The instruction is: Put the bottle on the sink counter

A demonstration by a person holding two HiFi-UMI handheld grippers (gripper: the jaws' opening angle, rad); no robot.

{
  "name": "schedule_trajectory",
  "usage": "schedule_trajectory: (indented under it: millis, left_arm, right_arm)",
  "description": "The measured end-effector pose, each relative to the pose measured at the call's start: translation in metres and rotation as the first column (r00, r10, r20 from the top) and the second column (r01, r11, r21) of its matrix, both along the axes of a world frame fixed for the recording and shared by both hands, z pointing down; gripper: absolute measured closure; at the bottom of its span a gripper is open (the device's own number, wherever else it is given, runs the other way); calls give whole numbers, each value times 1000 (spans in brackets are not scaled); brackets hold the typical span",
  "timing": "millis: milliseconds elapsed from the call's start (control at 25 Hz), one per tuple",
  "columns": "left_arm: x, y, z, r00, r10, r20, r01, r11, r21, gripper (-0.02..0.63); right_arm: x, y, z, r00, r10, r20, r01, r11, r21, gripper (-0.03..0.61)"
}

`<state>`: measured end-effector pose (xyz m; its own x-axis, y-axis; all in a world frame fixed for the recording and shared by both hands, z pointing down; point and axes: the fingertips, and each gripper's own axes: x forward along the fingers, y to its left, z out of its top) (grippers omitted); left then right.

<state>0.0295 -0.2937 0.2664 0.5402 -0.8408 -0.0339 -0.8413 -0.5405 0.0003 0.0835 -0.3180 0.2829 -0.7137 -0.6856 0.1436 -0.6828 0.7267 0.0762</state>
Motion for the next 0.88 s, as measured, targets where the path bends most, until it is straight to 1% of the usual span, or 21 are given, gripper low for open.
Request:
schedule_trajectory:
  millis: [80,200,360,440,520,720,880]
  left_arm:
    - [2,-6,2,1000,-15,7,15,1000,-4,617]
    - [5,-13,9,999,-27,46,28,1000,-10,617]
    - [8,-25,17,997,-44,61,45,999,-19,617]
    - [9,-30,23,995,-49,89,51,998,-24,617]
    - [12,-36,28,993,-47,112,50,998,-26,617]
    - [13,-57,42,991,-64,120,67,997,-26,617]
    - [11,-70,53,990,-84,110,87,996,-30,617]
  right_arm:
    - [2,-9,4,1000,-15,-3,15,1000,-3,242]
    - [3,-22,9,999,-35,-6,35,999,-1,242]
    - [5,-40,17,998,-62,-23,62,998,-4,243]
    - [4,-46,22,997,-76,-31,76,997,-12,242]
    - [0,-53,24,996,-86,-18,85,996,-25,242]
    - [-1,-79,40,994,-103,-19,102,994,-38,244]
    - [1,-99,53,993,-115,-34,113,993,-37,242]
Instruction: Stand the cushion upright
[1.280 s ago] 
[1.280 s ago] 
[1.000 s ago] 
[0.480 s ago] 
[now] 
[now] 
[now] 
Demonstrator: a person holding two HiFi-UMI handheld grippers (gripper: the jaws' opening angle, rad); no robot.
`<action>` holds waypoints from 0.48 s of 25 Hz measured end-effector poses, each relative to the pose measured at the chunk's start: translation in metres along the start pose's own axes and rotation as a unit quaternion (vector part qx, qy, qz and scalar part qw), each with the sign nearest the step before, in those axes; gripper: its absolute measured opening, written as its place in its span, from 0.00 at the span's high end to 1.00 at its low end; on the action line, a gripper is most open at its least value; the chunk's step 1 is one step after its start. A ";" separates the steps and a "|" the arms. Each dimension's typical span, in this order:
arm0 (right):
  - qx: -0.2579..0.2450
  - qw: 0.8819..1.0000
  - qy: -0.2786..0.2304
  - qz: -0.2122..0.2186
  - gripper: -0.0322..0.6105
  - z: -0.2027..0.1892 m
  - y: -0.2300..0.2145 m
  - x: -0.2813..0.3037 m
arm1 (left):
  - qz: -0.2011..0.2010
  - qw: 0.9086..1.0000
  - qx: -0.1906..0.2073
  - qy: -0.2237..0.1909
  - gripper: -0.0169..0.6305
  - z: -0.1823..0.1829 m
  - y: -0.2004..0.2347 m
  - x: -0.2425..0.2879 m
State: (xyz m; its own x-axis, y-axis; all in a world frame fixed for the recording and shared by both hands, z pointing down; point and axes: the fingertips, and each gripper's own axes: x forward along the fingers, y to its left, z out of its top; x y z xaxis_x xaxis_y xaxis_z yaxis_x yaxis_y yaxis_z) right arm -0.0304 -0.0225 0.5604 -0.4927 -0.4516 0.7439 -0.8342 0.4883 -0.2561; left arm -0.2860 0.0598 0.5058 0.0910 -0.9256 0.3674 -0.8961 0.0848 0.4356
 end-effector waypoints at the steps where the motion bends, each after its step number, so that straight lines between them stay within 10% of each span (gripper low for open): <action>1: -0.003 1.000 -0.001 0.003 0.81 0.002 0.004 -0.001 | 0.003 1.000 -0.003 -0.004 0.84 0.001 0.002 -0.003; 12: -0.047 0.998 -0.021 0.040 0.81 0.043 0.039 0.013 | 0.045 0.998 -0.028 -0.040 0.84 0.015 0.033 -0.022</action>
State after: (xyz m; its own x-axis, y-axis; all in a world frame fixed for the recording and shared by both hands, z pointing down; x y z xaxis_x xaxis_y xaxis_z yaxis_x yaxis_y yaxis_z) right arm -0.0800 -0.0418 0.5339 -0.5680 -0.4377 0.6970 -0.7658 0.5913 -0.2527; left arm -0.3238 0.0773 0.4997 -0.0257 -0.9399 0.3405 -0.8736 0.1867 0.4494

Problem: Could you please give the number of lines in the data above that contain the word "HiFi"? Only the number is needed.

Response box: 2